— Work to complete —
Only one span is wanted from the lines below: from the one with "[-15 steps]" up to and including the one with "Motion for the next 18". Copy it exactly, without images.

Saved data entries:
========

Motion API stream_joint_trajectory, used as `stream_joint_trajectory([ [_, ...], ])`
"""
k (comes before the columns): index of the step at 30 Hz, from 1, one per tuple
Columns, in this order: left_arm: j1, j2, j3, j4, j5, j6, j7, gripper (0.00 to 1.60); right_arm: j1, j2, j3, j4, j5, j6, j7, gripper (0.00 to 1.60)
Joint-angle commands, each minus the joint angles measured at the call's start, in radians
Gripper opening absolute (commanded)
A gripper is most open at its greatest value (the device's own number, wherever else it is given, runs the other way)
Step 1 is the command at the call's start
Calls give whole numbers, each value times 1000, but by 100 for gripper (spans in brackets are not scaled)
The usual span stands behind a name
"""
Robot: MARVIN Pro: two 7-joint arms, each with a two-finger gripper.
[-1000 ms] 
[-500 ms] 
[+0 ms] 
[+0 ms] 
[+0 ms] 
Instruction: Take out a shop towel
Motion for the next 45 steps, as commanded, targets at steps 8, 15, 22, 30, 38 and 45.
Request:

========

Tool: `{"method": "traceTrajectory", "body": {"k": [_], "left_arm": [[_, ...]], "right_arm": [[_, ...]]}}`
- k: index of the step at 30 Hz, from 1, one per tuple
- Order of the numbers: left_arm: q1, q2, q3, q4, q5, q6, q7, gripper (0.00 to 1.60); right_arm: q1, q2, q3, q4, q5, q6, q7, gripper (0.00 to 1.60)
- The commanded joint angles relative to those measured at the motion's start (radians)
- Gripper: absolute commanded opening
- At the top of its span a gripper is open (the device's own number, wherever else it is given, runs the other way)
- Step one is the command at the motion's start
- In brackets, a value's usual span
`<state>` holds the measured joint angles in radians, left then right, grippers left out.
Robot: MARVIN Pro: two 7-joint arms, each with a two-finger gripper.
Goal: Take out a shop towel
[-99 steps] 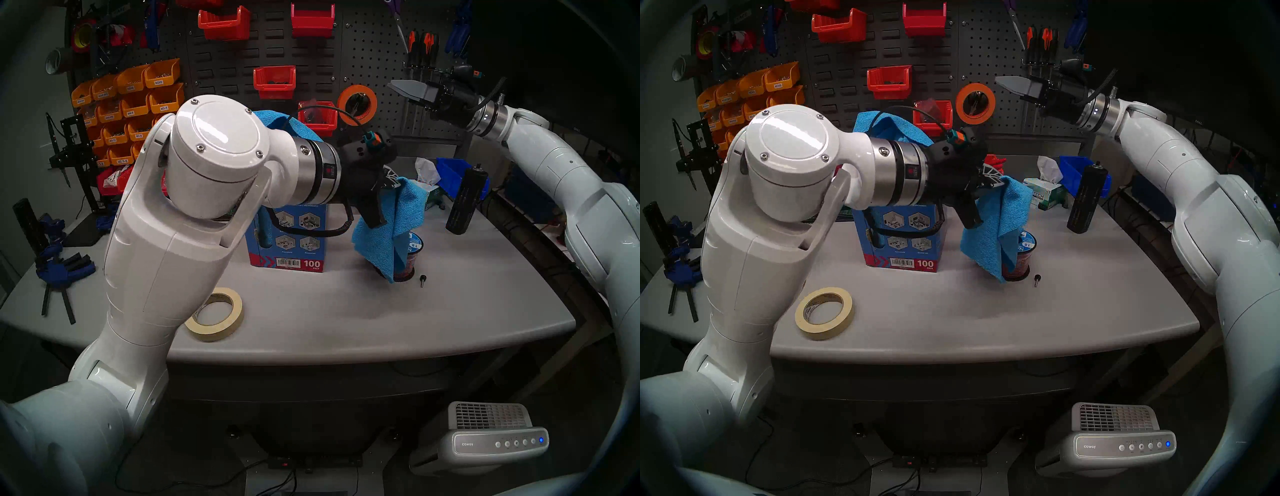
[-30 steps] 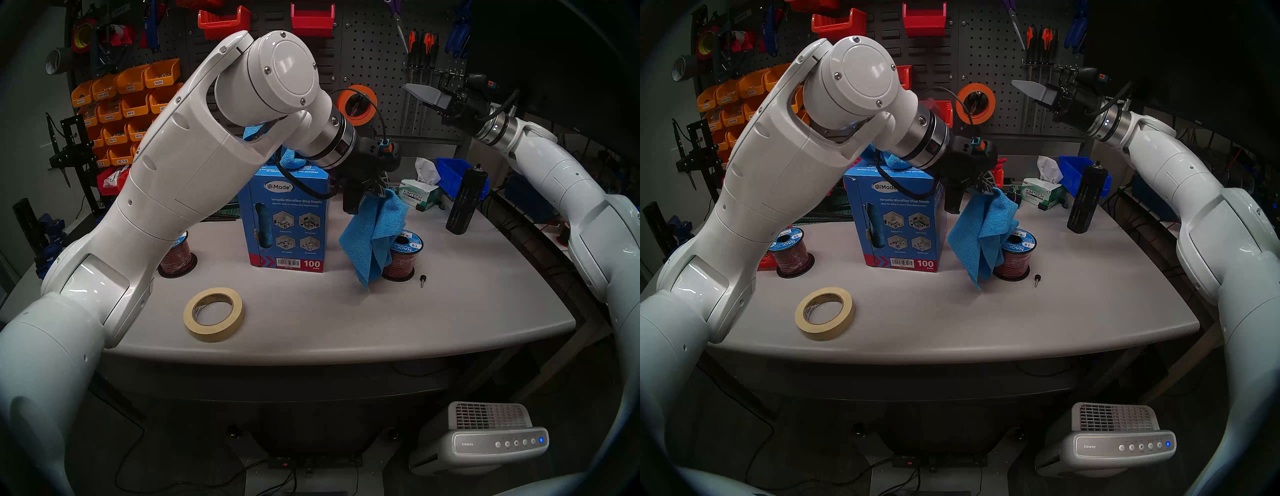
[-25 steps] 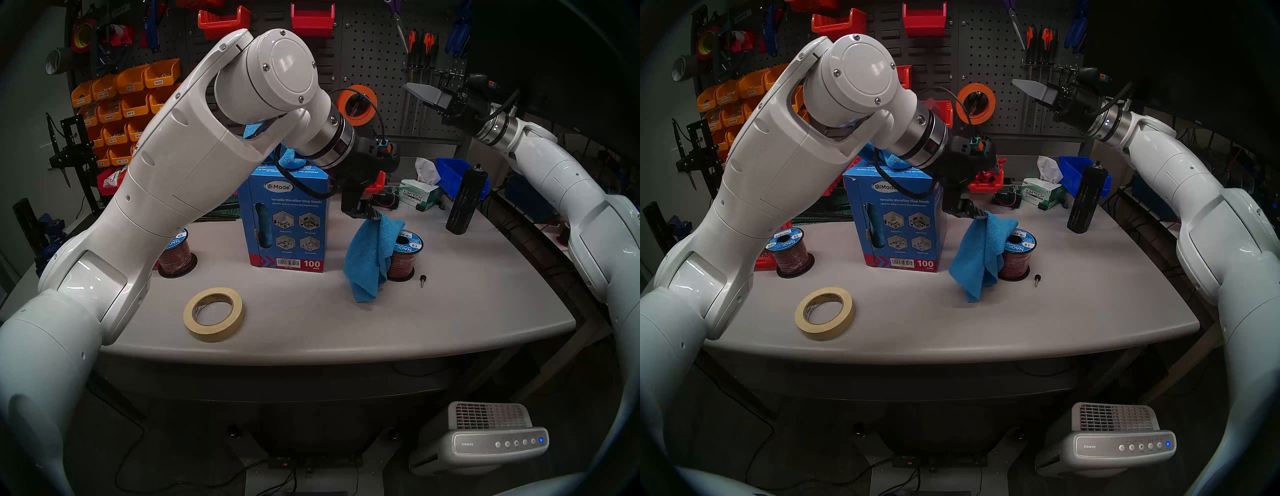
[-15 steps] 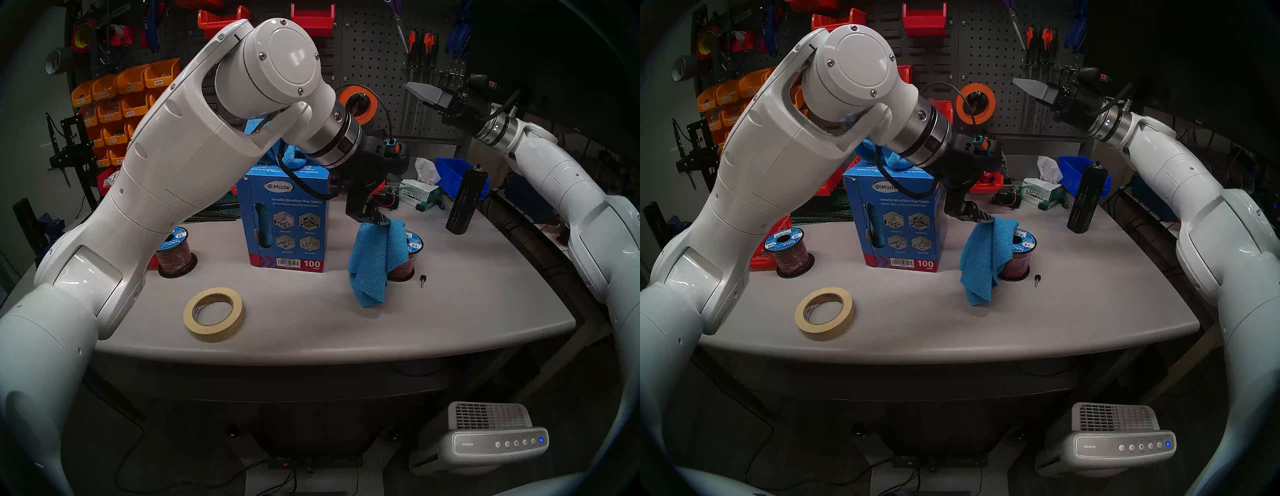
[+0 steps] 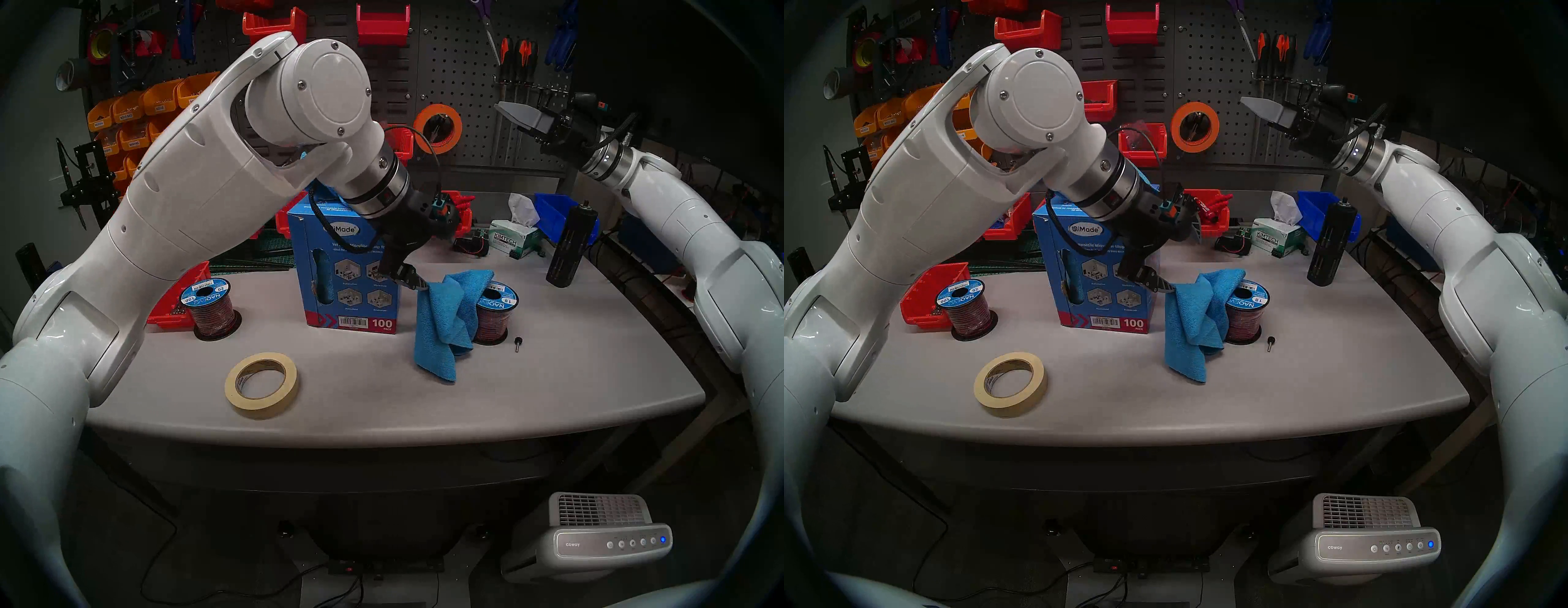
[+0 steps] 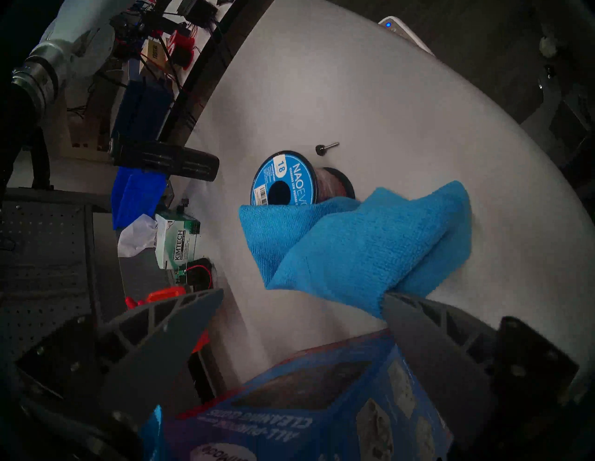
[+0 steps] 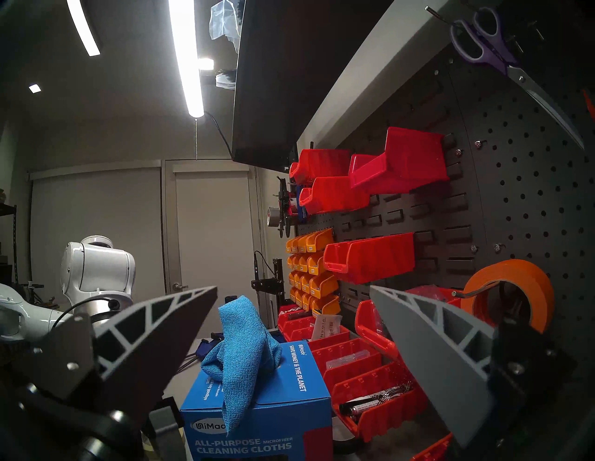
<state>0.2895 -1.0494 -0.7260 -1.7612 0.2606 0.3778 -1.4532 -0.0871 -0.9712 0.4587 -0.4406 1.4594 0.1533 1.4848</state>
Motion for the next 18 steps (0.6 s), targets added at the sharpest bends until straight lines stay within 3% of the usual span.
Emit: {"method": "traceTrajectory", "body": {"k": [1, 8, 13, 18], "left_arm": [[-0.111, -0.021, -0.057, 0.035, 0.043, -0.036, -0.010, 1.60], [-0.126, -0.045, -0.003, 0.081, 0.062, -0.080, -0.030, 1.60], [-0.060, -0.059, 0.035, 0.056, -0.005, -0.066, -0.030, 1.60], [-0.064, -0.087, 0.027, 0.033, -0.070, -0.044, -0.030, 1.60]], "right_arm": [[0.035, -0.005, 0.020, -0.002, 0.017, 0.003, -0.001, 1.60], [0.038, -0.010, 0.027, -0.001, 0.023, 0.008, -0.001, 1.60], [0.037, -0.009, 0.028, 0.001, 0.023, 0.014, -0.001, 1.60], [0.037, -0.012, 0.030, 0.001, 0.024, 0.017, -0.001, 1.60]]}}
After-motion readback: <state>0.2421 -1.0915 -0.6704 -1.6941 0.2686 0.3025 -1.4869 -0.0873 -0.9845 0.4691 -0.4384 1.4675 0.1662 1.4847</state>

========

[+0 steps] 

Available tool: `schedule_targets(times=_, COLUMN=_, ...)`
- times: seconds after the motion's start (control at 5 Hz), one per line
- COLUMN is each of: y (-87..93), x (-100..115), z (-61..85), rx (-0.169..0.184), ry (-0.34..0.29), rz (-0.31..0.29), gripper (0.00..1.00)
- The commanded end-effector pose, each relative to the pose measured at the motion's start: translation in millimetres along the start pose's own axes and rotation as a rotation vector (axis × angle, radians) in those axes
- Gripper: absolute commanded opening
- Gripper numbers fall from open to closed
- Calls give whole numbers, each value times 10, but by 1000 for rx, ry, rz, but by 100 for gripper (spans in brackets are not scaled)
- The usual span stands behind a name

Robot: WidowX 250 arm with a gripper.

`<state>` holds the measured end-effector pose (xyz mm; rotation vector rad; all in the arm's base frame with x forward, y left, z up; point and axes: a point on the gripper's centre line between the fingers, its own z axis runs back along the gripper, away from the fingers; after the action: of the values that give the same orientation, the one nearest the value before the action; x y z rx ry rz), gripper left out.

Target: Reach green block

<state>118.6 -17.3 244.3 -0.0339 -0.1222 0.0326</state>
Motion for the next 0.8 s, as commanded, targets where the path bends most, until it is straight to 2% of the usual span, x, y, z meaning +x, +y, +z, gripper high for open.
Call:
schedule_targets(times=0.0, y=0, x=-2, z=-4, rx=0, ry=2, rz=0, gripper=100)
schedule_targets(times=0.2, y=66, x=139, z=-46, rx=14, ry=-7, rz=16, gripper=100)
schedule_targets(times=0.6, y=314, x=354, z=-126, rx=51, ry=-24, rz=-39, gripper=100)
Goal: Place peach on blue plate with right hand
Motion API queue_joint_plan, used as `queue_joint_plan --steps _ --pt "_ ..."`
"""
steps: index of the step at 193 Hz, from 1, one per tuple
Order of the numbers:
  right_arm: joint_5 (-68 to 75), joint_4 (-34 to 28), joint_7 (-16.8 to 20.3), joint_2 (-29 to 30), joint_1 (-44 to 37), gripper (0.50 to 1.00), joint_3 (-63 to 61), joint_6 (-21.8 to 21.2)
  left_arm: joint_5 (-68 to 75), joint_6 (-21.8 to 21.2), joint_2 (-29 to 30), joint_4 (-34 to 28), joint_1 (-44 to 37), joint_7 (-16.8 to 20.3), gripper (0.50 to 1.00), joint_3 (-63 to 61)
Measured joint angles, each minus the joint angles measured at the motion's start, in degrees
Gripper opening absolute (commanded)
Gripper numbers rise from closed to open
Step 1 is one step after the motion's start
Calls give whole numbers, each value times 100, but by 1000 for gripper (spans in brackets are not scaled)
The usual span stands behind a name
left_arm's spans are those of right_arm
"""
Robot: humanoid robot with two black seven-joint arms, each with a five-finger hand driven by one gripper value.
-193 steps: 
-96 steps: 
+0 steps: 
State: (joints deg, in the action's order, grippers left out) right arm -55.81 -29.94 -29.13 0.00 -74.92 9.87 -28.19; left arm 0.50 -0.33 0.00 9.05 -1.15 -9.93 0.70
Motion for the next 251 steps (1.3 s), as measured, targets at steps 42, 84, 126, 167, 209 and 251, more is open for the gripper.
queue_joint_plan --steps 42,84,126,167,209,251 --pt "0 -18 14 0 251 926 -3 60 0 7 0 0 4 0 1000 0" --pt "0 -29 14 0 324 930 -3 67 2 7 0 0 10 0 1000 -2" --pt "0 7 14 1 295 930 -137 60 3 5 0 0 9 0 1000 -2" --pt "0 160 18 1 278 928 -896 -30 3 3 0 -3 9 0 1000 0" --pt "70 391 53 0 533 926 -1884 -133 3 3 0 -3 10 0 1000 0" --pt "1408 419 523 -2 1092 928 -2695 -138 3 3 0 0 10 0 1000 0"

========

— Answer to this problem —
[-15 steps] 
[+0 steps] 
[+0 steps] 
[+0 steps] 
<state>0.2895 -1.0494 -0.7260 -1.7612 0.2606 0.3778 -1.4532 -0.0871 -0.9712 0.4587 -0.4406 1.4594 0.1533 1.4848</state>
Motion for the next 18 steps (0.6 s), targets added at the sharpest bends until straight lines stay within 3% of the usual span.

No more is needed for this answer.